The difference is that you cannot use someone else’s instance with your own domain. You have to get your own instance, which is much more expensive and creates a lot of duplication.


It would be nice to have a server that supported arbitrary domains. Perhaps https://jointakahe.org/ would suit?

OTOH, eg. (not an advertisement, just the first search result) masto.host offers managed Mastodon hosting for $6/month, which is on par with eg. Fastmail or Proton's base non-free plan.


So run your own instance.

Using someone else’s instance is just outsourcing your decisions.

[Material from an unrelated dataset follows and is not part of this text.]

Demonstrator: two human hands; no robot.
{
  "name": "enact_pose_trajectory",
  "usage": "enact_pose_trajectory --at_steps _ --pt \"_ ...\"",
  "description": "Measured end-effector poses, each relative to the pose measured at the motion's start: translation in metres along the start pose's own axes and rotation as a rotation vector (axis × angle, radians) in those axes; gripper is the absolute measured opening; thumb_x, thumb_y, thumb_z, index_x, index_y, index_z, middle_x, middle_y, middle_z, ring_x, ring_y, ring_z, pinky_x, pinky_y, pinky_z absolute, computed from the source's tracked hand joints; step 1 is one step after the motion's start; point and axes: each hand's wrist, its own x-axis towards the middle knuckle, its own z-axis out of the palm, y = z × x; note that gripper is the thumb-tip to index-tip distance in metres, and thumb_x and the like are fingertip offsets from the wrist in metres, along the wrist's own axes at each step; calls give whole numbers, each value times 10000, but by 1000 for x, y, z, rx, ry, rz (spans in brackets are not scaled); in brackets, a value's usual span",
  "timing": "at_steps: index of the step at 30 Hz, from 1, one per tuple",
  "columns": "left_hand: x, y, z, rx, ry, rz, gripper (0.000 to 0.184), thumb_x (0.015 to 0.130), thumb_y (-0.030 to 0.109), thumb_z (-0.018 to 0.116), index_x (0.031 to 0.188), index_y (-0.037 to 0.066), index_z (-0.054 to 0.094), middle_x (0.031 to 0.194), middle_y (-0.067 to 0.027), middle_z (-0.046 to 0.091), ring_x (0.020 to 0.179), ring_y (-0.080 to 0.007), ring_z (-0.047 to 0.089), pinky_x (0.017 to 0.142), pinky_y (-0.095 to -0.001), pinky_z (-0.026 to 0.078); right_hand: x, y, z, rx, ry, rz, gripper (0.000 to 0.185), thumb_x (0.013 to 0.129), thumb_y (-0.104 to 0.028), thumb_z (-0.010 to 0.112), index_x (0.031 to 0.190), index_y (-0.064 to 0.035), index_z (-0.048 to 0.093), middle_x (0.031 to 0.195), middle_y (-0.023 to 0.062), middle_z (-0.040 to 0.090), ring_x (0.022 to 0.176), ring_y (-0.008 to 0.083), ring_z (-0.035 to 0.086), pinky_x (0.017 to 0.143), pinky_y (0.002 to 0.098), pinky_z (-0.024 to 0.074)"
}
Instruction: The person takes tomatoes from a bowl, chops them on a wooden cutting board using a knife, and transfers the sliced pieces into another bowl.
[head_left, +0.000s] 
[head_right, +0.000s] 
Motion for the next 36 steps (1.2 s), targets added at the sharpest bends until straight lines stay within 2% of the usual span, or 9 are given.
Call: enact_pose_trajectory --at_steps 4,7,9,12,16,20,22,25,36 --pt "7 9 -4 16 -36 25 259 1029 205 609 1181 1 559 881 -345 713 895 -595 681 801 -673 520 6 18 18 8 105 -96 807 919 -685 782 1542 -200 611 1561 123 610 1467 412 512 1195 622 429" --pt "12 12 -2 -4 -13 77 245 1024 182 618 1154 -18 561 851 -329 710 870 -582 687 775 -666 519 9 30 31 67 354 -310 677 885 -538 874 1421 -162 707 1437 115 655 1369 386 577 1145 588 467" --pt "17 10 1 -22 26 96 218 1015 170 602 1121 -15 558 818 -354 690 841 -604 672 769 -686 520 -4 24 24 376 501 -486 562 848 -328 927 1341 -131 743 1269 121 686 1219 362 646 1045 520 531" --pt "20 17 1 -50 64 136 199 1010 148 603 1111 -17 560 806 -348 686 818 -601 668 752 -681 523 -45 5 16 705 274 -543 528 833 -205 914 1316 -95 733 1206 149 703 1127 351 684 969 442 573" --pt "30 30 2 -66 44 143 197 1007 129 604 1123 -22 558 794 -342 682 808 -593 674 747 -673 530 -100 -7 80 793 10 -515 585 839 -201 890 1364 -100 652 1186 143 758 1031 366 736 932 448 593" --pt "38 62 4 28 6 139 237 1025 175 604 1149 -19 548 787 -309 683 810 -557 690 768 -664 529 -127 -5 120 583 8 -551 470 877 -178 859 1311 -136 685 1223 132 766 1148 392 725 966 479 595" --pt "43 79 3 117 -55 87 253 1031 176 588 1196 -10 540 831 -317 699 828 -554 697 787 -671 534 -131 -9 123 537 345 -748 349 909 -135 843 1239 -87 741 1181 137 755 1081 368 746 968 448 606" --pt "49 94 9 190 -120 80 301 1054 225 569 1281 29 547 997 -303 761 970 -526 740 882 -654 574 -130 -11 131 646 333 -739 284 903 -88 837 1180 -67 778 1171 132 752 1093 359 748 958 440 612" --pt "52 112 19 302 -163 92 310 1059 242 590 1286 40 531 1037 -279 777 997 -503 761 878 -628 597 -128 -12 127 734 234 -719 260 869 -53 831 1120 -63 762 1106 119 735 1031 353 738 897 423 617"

Other people might be ok with or even enthusiastic about that, but that shouldn’t be your problem.


I’ve seen the Internet from the 1980’s until today. It has always had people exploring gender identities and public sharing of neuroses. Mostly nerds, though.


Yes, but.

When you’re broke and hungry, those differences become immaterial compared to the protein-bar/no-protein-bar tradeoff.


Sounds like you’ve never been broke.